Original Article--Predictors of Persistent Functional Tricuspid Regurgitation After Transcatheter Closure of Atrial Septal Defect and its Relationship to Tricuspid Valve Remodeling.

OBJECTIVES: The aim of this study is assessment of persistent functional tricuspid regurgitation in patients with atrial septal defect before and after successful device closure and its relationship to tricuspid valve remodeling.
METHODS: The current study was conducted on 60 patients referred to Tanta University Hospital Cardiology Department with the provisional diagnosis of atrial septal defect secundum type for transcatheter closure from December 2017 to December 2019. All patients were subjected to history taking, clinical examination, 12 lead electrocardiography, plain chest X-ray, full two dimension transthoracic echocardiography (for assessment of tricuspid regurgitation severity) before and at 3, 6 months after transcatheter closure.
RESULTS: Tricuspid regurgitation was decreased significantly after atrial septal defect closure due to remodeling in the right side. Age, estimated systolic pulmonary artery pressure, right atrium end systolic area, right ventricular end diastolic area, tricuspid valve tenting area and height, tricuspid septal leaflet angle and tricuspid annular diameter were predictors of persistent tricuspid regurgitation after 3 and 6 months of closure. Only estimated systolic pulmonary artery pressure, tricuspid septal leaflet angle and tricuspid annular diameter were independent predictors of persistent tricuspid regurgitation after 3, and 6 months of closure.
CONCLUSION: Tricuspid regurgitation significantly improved after transcatheter atrial septal defect closure despite its significance at baseline due to remodeling in right side and tricuspid valve.

1. Introduction

A trial septal defect (ASD) accounts for 10% of congenital heart diseases [1]. Secundum ASD is a common type of ASD that causes shunting of blood between the systemic and pulmonary circulations [2].

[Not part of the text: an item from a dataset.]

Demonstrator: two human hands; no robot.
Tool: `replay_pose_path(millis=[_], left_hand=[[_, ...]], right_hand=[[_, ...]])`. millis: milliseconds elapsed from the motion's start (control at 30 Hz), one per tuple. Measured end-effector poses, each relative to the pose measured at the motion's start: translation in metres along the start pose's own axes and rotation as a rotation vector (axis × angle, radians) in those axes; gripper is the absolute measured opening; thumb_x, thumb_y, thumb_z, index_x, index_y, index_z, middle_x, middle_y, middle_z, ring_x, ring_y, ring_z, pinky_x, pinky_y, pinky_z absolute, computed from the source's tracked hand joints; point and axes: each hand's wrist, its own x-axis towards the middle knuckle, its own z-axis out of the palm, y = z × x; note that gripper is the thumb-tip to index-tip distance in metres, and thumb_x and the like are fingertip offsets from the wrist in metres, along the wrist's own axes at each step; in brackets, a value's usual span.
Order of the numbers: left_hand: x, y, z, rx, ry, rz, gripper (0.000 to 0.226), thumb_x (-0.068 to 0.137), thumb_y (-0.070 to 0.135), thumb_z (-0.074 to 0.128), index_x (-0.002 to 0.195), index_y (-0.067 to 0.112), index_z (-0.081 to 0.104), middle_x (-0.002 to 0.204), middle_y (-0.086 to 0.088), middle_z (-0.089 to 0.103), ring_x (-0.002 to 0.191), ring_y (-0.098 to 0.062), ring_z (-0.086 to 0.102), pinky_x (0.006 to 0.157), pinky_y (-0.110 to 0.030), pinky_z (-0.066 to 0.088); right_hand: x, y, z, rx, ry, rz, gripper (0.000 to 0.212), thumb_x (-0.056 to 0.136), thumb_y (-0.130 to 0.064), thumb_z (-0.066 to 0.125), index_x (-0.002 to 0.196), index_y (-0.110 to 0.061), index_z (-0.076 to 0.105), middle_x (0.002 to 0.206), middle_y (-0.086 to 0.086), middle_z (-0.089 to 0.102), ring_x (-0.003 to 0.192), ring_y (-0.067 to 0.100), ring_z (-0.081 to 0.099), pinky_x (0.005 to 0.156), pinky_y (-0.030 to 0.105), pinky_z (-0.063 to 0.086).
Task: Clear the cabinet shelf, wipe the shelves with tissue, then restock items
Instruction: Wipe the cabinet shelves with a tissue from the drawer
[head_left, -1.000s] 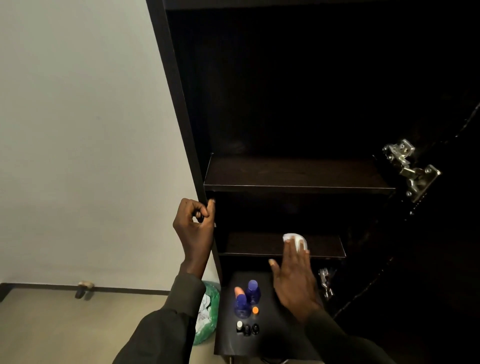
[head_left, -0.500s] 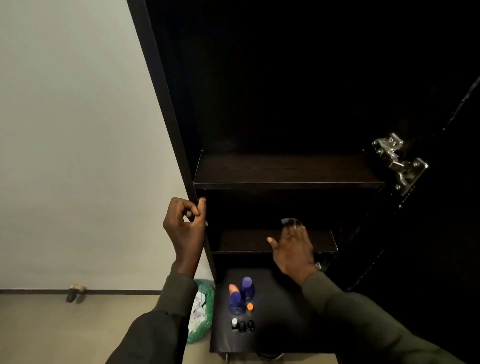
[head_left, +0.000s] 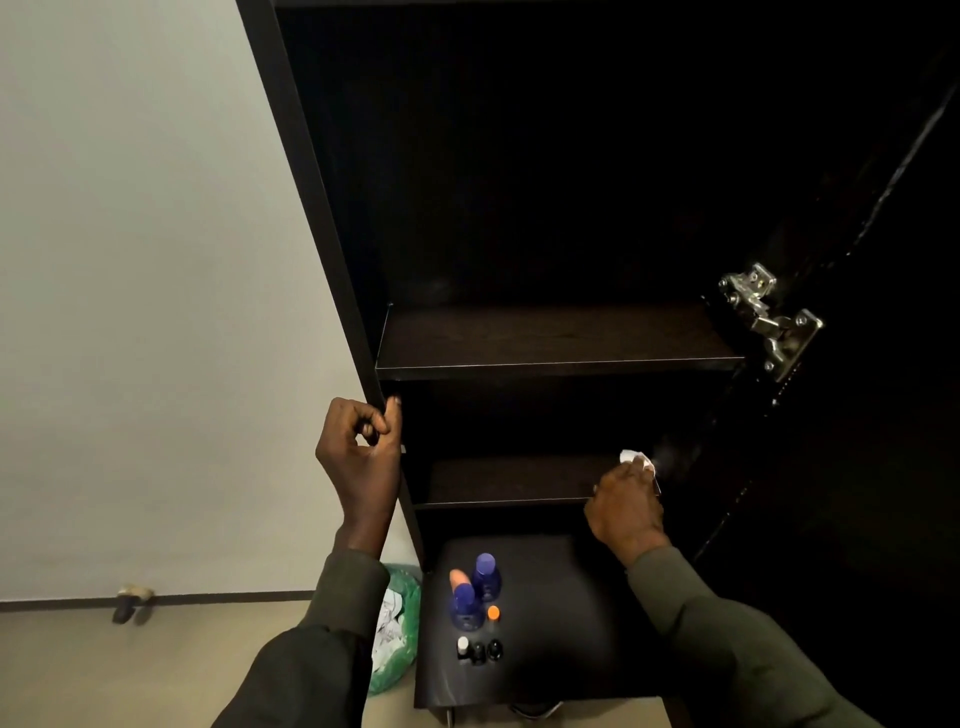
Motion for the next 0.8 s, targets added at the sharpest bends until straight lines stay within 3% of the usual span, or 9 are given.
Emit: replay_pose_path(millis=[100, 200, 300, 500, 633, 800], left_hand=[[0.0, 0.001, 0.0, -0.006, 0.0, -0.007, 0.034, 0.088, 0.001, 0.071, 0.066, 0.008, 0.046, 0.068, -0.006, 0.047, 0.06, -0.019, 0.042, 0.06, -0.019, 0.035], [0.0, 0.001, 0.001, -0.014, 0.004, -0.009, 0.035, 0.088, 0.002, 0.071, 0.066, 0.011, 0.046, 0.068, -0.005, 0.047, 0.06, -0.016, 0.043, 0.06, -0.019, 0.035], [0.0, 0.002, 0.001, -0.009, 0.008, -0.006, 0.036, 0.088, 0.002, 0.071, 0.066, 0.013, 0.045, 0.068, -0.004, 0.046, 0.06, -0.015, 0.042, 0.06, -0.019, 0.035], [0.0, 0.003, 0.001, -0.021, 0.008, -0.003, 0.037, 0.088, 0.001, 0.071, 0.066, 0.014, 0.044, 0.067, -0.003, 0.046, 0.059, -0.017, 0.042, 0.06, -0.018, 0.034], [0.0, 0.003, 0.0, -0.007, 0.003, -0.006, 0.036, 0.087, 0.001, 0.071, 0.066, 0.013, 0.045, 0.067, -0.003, 0.046, 0.06, -0.013, 0.042, 0.061, -0.013, 0.034], [0.0, 0.0, 0.001, 0.023, 0.0, -0.014, 0.032, 0.087, 0.002, 0.072, 0.068, 0.011, 0.048, 0.069, -0.003, 0.049, 0.064, -0.01, 0.045, 0.061, -0.012, 0.035]], right_hand=[[-0.019, 0.004, 0.0, 0.07, 0.009, 0.014, 0.063, 0.088, -0.029, 0.055, 0.134, 0.012, 0.044, 0.144, 0.03, 0.034, 0.14, 0.04, 0.026, 0.112, 0.038, 0.035], [-0.03, 0.011, -0.002, 0.199, 0.039, 0.026, 0.043, 0.084, -0.017, 0.067, 0.121, 0.002, 0.057, 0.143, 0.021, 0.033, 0.132, 0.031, 0.04, 0.097, 0.033, 0.05], [-0.028, 0.015, -0.01, 0.247, 0.05, 0.03, 0.023, 0.084, -0.011, 0.063, 0.106, -0.004, 0.065, 0.133, 0.016, 0.043, 0.12, 0.031, 0.05, 0.092, 0.035, 0.051], [-0.02, 0.013, -0.015, 0.247, 0.064, -0.035, 0.032, 0.087, -0.018, 0.06, 0.115, -0.004, 0.061, 0.132, 0.012, 0.047, 0.123, 0.03, 0.047, 0.095, 0.036, 0.049], [0.0, 0.012, -0.007, 0.292, 0.118, -0.059, 0.057, 0.098, -0.028, 0.046, 0.144, 0.002, 0.033, 0.154, 0.019, 0.027, 0.142, 0.033, 0.026, 0.116, 0.041, 0.029], [0.003, -0.018, 0.013, 0.189, 0.128, -0.121, 0.082, 0.097, -0.059, 0.01, 0.152, 0.001, 0.015, 0.161, 0.02, 0.01, 0.15, 0.034, -0.001, 0.123, 0.042, -0.001]])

While surgical repair has excellent results in the medium and long terms [3], percutaneous device closure is the preferred method in the management of the majority of secundum ASDs [4].

Functional tricuspid regurgitation (TR) often occurs in patients with ASD due to failure of tricuspid valve (TV) to properly coapt as a result of long-standing left-to-right shunting with subsequent right heart enlargement, tricuspid annular dilatation, papillary muscle displacement and tethering of tricuspid leaflets which are the main mechanisms of functional TR [4].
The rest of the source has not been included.